Un banc pour deux

Un banc pour deux de Sophie Adriansen 

Date de publication : 29 octobre 2024 

Éditions Tom Pousse – Collection Adodys 

Nombre de pages : 128 pages 

Tranche d’âge : À partir de 14 ans 

Mots clés : autisme, HPI, collège, théâtre, intelligence, confiance, adolescence 

« C’est une chance d’être différent. » 

Un banc pour deux raconte l’histoire d’Esmée et Marvin, deux collégiens qui se rencontrent sur un banc au collège. Bien que leurs personnalités et leurs expériences de vie soient différentes, ils nouent une relation profonde. 

Esmée, une jeune fille autiste, éprouve des difficultés à interagir avec les autres et à comprendre les codes sociaux, ce qui la conduit à se replier sur elle-même. 

Marvin, quant à lui, est un adolescent HPI, ce qui lui confère une grande intelligence, mais le sépare de ses pairs. Son sens aigu de l’analyse et de la réflexion le place souvent en décalage avec les autres, ce qui peut le rendre solitaire puisqu’il est souvent incompris. 

Le banc devient pour eux un lieu de refuge où ils peuvent être eux-mêmes. Esmée et Marvin partagent progressivement leurs histoires personnelles et leurs aspirations. Avec une compréhension mutuelle, ils se soutiennent et apprennent à accepter leurs différences. 

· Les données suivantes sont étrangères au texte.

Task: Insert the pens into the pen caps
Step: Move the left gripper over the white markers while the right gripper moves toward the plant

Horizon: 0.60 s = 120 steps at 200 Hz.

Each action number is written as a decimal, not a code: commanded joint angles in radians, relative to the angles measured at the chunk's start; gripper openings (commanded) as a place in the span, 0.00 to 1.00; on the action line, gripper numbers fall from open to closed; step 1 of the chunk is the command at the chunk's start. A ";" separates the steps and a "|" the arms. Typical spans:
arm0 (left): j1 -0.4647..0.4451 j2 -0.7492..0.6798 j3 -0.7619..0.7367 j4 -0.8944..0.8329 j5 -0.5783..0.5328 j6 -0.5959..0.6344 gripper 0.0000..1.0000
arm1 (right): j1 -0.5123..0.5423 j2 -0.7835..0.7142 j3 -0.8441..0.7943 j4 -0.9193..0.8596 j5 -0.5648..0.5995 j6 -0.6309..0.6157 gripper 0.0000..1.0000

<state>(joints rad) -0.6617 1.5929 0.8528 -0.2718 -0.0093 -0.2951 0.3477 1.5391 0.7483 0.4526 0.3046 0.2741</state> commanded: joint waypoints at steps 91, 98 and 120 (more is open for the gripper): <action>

La neurodiversité et l’acceptation de soi

Le roman aborde la question de la neurodiversité, en particulier l’autisme et le Haut Potentiel Intellectuel. À travers Esmée et Marvin, Sophie Adriansen explore comment ces différences peuvent engendrer des sentiments de solitude et d’incompréhension, mais aussi comment elles peuvent être une source de force. Esmée, en étant autiste, ne comprend pas toujours les interactions sociales, mais elle a une grande sensibilité et une manière unique de percevoir le monde. Marvin, en tant que jeune HPI, est constamment à la recherche de sens et se sent souvent décalé par rapport à ses pairs. Le roman souligne l’importance de s’accepter soi-même et d’accepter les autres dans leurs différences. Le soutien et l’écoute de l’autre sont essentiels dans ce processus d’acceptation. 

La solitude et la recherche de compréhension 

Esmée et Marvin sont tous deux en quête de compréhension, mais d’une manière différente. Esmée lutte contre l’incompréhension des autres à cause de son autisme, tandis que Marvin est isolé par son intelligence et sa capacité à voir les choses sous un angle différent. Leur rencontre sur un banc du collège symbolise la possibilité de briser cette solitude grâce à une relation non soumise aux attentes sociales ou intellectuelles. Tous deux arriveront à affronter leurs peurs en participant à un atelier d’improvisation théâtrale, mais aussi à un jeu télévisé de culture générale … 

Ce roman est une ode aux liens authentiques bien au-delà des différences. 

Les dessins 

Les dessins, tout en restant subtils, jouent un rôle important pour illustrer les émotions et les états d’esprit des personnages. Les illustrations traduisent la fragilité émotionnelle d’Esmée et la richesse intellectuelle de Marvin, avec des touches de douceur qui mettent en valeur l’aspect sensible du récit. 

Le banc est souvent représenté comme un espace calme et apaisant où les personnages peuvent s’isoler lorsqu’ils se sentent incompris.
Les illustrations apportent une dimension visuelle qui enrichit le texte, créant ainsi une atmosphère intime et sensible. 

À travers les personnages d’Esmée et Marvin, l’autrice nous invite à réfléchir sur ce qui fait notre singularité. 

L’histoire montre comment l’acceptation et l’écoute  de soi aident à tisser des liens uniques et réconfortants. 

C’est pour cela que je recommande absolument la lecture de ce roman pour les adolescents qui peuvent se sentir parfois différents ou incompris. 

De plus, dans sa démarche d’inclusivité, la collection Adodys utilise une police d’écriture adaptée aux dyslexiques, un choix de papier mat pour limiter le stress visuel et une mise en page conçue pour un meilleur confort de lecture.